Right. Even though we won't admit it, most of us are far more likely to accept hidden costs than transparent costs. After all, they're hidden! We don't really know about them. Austin says there's a lesson here for healthcare:
Many policy experts and economists think it’d be far better if people knew the cost of health care, if they were aware what their full, employer-sponsored premiums cost, etc. I agree. Transparency is the right way to go.
But make no mistake, people will be annoyed. No, that’s not right. A $5/month debit card use fee is annoying. Suddenly learning that your income is lower than it would otherwise be by $10,000 because of your “employer-paid” premium is not annoying. It is enraging.

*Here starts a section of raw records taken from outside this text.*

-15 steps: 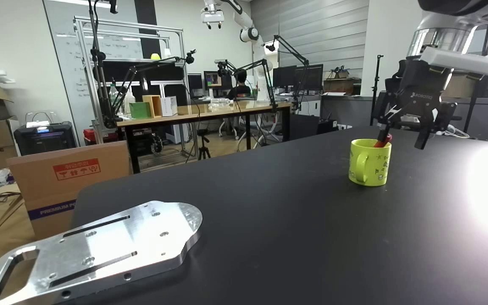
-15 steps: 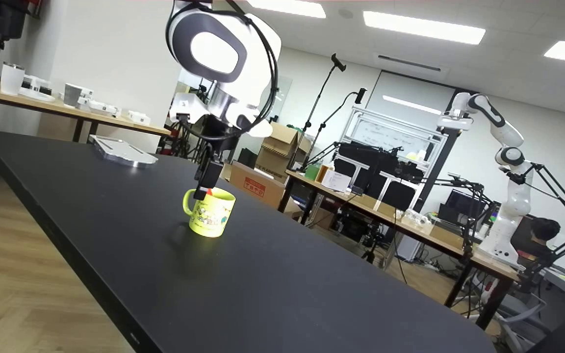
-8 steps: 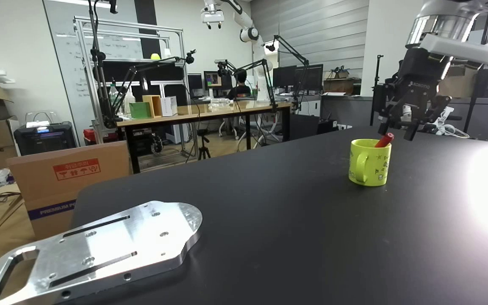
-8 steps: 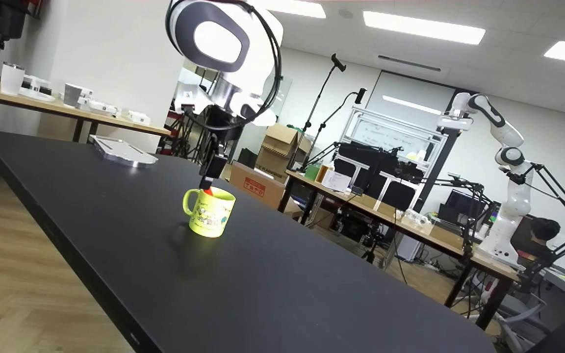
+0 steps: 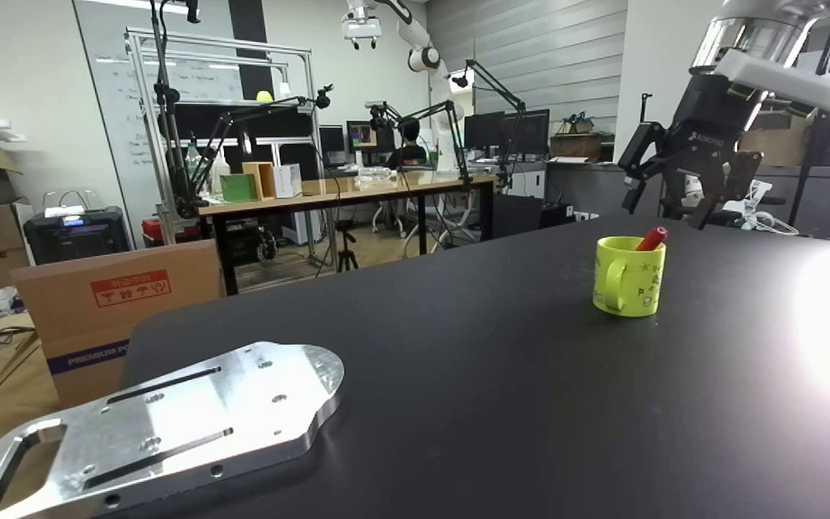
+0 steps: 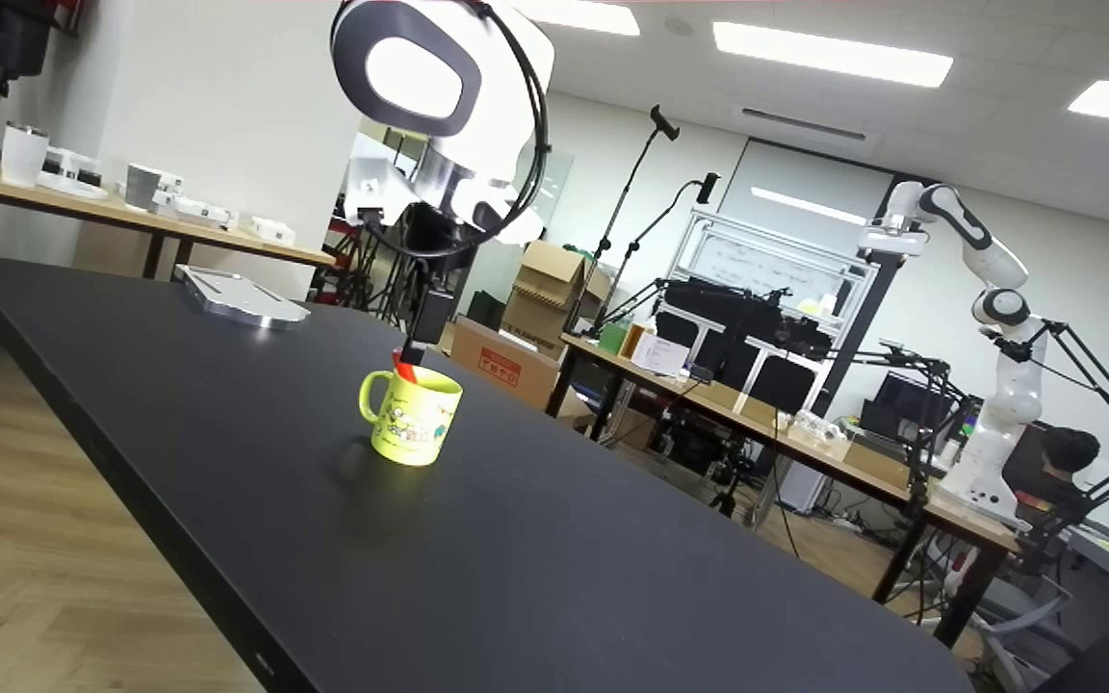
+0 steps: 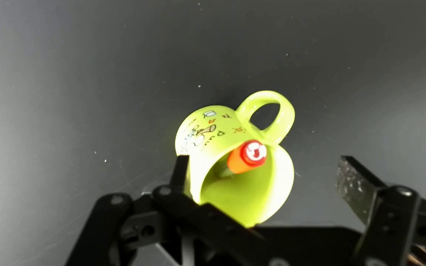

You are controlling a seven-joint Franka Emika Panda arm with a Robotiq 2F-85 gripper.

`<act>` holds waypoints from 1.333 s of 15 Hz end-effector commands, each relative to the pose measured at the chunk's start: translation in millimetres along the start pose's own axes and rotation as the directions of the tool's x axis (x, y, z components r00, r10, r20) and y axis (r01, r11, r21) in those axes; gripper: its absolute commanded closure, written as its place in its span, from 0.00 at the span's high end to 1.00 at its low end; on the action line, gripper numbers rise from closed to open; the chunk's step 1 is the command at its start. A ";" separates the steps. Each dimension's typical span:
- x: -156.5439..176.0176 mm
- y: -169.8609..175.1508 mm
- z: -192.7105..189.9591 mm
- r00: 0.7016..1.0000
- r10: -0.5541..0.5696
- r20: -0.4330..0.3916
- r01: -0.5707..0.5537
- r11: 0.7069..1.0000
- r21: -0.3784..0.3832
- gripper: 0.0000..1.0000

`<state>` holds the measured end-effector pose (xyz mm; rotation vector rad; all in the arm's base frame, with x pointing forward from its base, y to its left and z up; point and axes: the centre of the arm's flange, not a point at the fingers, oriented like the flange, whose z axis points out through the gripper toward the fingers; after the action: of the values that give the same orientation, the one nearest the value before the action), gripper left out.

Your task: Remove the marker from the cup and put it on the table

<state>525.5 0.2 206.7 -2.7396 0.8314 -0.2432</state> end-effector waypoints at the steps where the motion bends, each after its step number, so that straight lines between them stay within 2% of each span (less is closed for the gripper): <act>1: -2.3 8.0 3.6 1.000 -0.003 -0.005 0.003 1.000 0.011 0.75; 3: -1.7 10.8 6.4 1.000 -0.010 -0.009 0.010 1.000 0.012 0.71; 5: -0.9 14.0 9.0 1.000 -0.016 -0.020 0.016 1.000 0.014 0.55; 13: -9.3 19.5 31.4 1.000 -0.025 -0.016 0.026 0.999 0.041 0.02; 15: -7.5 15.5 24.6 0.999 -0.029 -0.029 0.030 0.998 0.047 0.06; 20: 4.6 9.3 -8.4 0.998 -0.024 -0.050 0.027 0.998 0.064 0.06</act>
<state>521.5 -4.6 187.4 -2.7237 0.7767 -0.3006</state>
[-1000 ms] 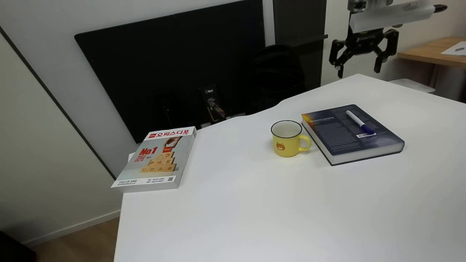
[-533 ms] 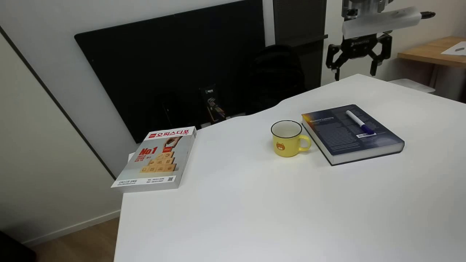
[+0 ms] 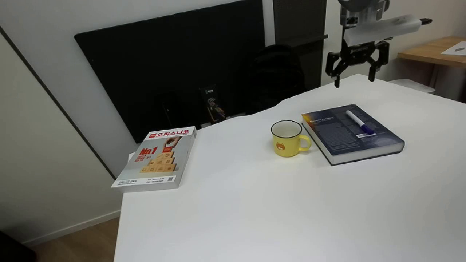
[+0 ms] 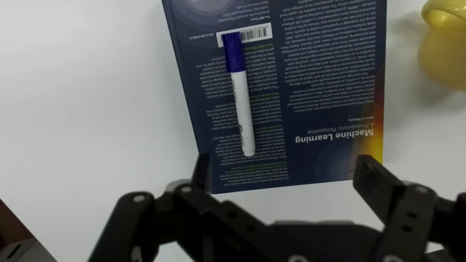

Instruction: Put the marker inside the mug cup

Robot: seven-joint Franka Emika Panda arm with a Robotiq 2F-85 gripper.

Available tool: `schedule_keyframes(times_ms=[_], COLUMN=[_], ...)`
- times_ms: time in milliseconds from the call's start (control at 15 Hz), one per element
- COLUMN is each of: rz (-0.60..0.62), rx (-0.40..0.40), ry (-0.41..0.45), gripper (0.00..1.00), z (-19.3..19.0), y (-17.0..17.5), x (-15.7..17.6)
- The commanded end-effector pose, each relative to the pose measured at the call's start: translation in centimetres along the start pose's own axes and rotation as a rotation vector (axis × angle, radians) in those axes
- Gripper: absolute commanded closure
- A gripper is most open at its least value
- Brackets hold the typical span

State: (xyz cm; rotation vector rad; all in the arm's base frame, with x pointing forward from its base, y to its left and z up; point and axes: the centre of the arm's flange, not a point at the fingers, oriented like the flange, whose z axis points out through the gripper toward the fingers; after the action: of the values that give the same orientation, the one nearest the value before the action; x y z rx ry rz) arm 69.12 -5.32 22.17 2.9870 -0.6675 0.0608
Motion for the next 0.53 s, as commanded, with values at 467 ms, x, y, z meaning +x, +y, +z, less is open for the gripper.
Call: schedule_keyframes(times_ms=[467], rz=[0.007], rx=[0.042], ry=[-0.01], gripper=[0.0], z=[6.7], y=[0.0], x=[5.5])
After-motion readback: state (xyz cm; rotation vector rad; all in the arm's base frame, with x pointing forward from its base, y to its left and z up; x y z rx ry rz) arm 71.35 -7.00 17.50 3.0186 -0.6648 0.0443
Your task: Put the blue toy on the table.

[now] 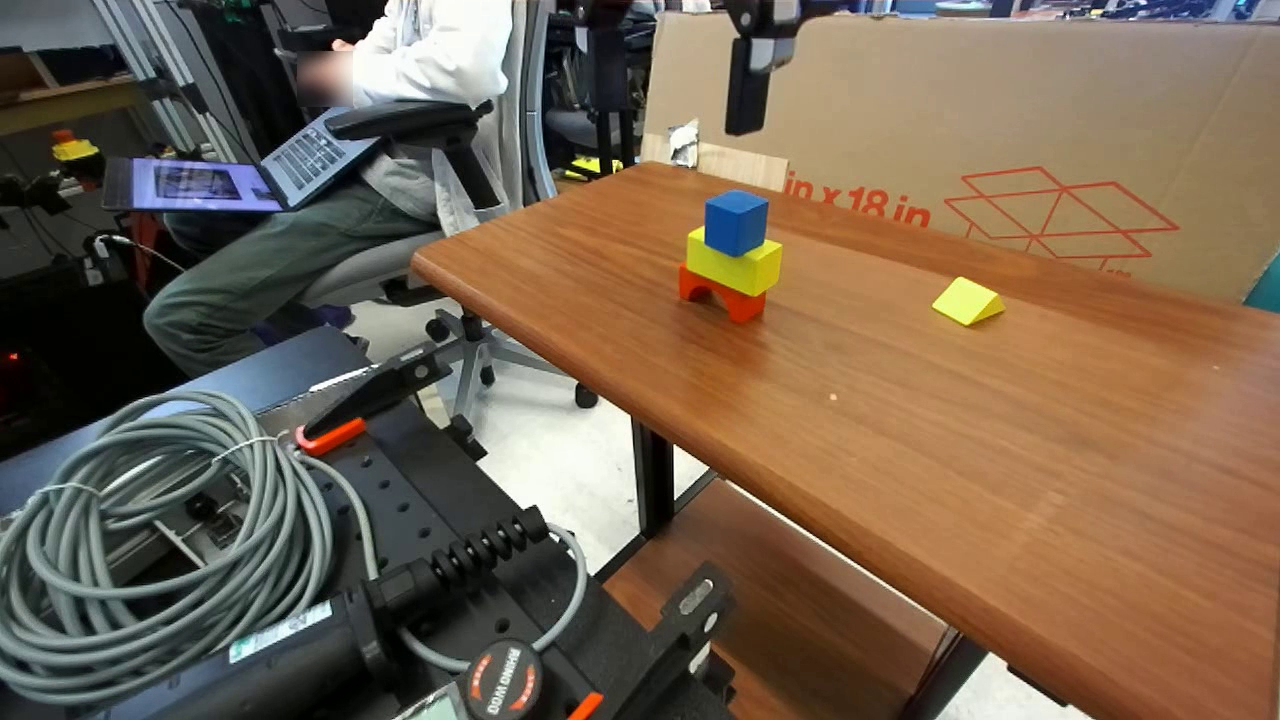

What will Americans do when they finally recognize the full cost of health care?....I think many people will be furious at how much of their paychecks are, effectively, being piped into the pockets of health insurers, health care providers, drug manufacturers, health IT gizmo creators, massive radiology machine developers, other device makers, and government programs. Some will think the return is worth the price. Many will not, particularly those who think insurers are wringing them dry.
Once you start thinking about it, you'll be surprised at just how addicted we all are to hidden costs. There are all the hidden bank fees, of course, which become enraging when they turn into transparent fees and we realize just how high they actually are. There's the hidden cost of healthcare that Austin points to — hidden because, in the American system, employers pay for most of it and most of us never really realize just how much we're really paying.
There are hidden taxes, too. If we want to reduce greenhouse gases, the single best way to do it is via a carbon tax. But that's transparent and produces a gigantic political battle. So instead we end up with direct EPA regulation, something that every economist in the world agrees is less efficient, less effective, and ultimately more costly than a tax. But the cost is hidden, so we all put up with it.
Ditto for tax expenditures, all those subsidies that we give people via breaks on their taxes. They don't seem like government spending, but they are — and they're less efficient than simply flattening the tax code and then making the subsidies directly.
Or there's Matt Yglesias's favorite hobbyhorse, zoning and construction regulations that hide the actual cost of keeping neighborhoods the way current residents like them. Or the hidden cost of supermarket "loyalty" programs, which fool us into providing retailers with valuable information in return for the mere illusion of lower prices.
We hairless apes have a seemingly infinite capacity to enjoy being fooled. But it's worth reminding ourselves every once in a while just how the high the cost really is for preferring inefficient hidden costs to the more efficient transparent kind.